Pfannenstiel: "Grundsätzlich kommen Vertreter aus Europa lieber nach Südafrika als beispielsweise nach Äquatorialguinea. Deshalb glaube ich, dass man diesmal mehr Leute sieht als sonst."
"Dafür fehlen bei den Spielern einige Stars, unter anderem weil der Afrika-Cup schon im zweiten Jahr in Folge stattfindet..."
Pfannenstiel: "Für die Vereine ist das natürlich sehr sehr negativ. Mancherorts wird dann den Spielern ins Gewissen geredet, ganz nach dem Motto: 'Überlegt Euch genau, ob Ihr dahin fahrt.' Verständlicherweise haben dann einige Spieler Angst, dass sie bei ihren Vereinen die Vorbereitung verpassen und eventuell erst Mitte Februar völlig ausgelaugt zurückkommen. Nehmen wir nur Mohamed Amsif. Er ist die Nummer eins bei Marokko und einer der besten Torhüter des Kontinents, aber er will beim FC Augsburg um seine Chance kämpfen. Doch gerade in den westafrikanischen Ländern ist der Nationalstolz sehr groß. Die Touré-Brüder sind für die Elfenbeinküste dabei, obwohl ihr Klub Manchester City in der teuersten Liga der Welt um den Titel spielt. Wenn der Verein ihnen drohen würde, würden sie sagen: 'Dann verkauft uns halt.'"

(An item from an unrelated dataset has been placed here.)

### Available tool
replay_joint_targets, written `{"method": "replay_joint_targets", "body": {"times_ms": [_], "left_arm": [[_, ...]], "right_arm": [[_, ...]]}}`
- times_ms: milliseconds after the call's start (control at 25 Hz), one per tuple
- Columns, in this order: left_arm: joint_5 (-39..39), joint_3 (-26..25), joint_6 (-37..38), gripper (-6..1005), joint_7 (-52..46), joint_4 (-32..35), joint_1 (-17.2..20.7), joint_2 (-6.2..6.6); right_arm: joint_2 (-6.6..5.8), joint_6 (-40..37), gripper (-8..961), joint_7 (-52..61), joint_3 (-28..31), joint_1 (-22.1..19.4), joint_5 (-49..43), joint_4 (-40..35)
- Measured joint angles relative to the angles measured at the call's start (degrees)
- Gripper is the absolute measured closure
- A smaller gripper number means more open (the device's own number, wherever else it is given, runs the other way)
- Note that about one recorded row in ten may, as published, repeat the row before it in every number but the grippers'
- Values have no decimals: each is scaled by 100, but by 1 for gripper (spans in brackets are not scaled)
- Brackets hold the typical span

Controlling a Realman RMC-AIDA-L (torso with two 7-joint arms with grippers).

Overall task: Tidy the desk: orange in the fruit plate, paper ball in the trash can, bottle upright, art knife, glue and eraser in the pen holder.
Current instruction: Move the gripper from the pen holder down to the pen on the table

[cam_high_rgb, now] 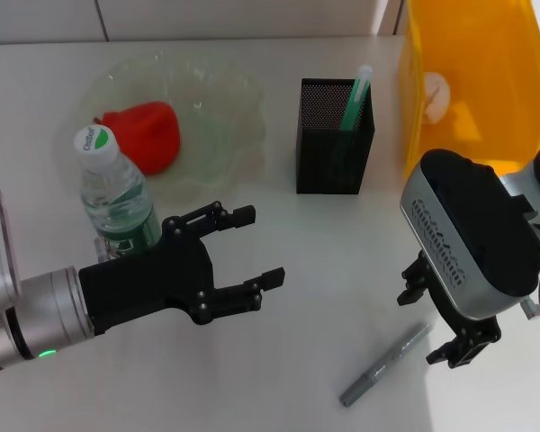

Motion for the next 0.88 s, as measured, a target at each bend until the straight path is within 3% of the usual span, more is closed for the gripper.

"Der zweite Afrika-Cup in Folge ist auch die Umstellung auf die ungeraden Jahre zurückzuführen. Aber ist selbst ein Turnier alle zwei Jahre nicht zu viel?"
Pfannenstiel: "Doch. Im Endeffekt müsste das Turnier alle vier Jahre stattfinden, und zwar genau dann, wenn auch die EM stattfindet und damit genau zwischen zwei Weltmeisterschaften. Organisatorisch wäre das kein Problem, man kann in Afrika ohne Probleme im Sommer spielen. Aber das Turnier bringt den Ländern und Verbänden viel Geld, und den Sponsoren natürlich auch. Deshalb wird es schwer, etwas zu ändern."